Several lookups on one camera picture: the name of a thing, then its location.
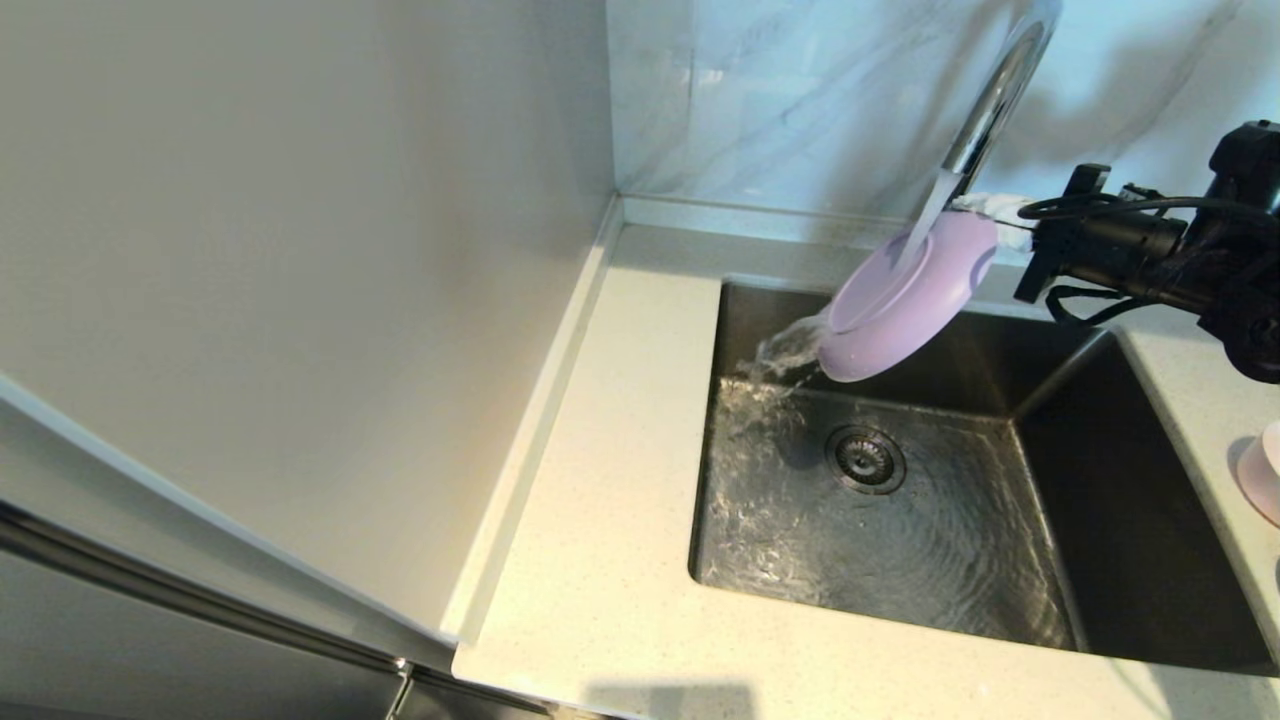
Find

■ ■ ■ ■ ■

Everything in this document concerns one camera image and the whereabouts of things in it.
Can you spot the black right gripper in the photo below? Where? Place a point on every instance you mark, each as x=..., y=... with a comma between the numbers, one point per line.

■ ■ ■ ■ ■

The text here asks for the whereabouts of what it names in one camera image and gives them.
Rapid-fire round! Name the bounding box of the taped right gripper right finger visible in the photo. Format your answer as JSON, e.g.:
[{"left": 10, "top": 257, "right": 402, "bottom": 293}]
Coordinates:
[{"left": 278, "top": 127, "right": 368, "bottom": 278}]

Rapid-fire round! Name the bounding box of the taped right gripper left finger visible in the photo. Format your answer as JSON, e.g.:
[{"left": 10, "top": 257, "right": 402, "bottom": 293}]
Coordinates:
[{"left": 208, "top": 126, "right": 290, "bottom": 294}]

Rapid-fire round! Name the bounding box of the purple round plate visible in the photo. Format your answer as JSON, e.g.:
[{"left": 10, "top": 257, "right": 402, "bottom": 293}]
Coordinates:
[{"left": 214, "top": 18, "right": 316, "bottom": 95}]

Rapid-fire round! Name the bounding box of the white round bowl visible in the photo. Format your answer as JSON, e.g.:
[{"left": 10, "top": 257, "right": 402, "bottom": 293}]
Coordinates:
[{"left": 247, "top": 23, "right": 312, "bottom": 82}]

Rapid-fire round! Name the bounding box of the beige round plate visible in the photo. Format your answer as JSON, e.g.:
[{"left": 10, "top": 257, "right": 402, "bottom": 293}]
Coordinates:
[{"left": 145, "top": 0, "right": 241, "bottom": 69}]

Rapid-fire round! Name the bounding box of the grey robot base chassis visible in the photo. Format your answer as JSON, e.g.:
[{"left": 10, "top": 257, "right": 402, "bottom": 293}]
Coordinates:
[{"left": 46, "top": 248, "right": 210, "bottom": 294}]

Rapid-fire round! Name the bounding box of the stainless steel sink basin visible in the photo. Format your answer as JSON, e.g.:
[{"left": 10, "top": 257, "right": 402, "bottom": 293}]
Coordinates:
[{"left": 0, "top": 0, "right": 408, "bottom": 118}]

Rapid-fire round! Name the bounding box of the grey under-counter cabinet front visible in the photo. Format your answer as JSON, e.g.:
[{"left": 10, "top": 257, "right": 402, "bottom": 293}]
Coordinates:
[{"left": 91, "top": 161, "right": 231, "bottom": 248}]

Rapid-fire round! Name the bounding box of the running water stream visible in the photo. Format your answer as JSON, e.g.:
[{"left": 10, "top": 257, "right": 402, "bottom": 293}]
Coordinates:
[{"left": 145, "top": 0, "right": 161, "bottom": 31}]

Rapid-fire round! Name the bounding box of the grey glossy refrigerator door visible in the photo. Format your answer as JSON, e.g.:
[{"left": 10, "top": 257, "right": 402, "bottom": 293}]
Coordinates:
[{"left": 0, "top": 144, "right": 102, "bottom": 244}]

■ ■ ■ ■ ■

All lines above between those holding "Rapid-fire round! Name the bounding box of the beige" and "Rapid-fire round! Name the bounding box of the grey robot", inclusive, must be set down unchanged, and no other line may be included.

◆ **RESULT**
Rapid-fire round! Name the bounding box of the beige round plate visible in the photo. Format your answer as JSON, e.g.:
[{"left": 10, "top": 257, "right": 402, "bottom": 293}]
Coordinates:
[{"left": 145, "top": 0, "right": 241, "bottom": 69}]

Rapid-fire round! Name the bounding box of the grey robot base chassis visible in the photo. Format your answer as JSON, e.g.:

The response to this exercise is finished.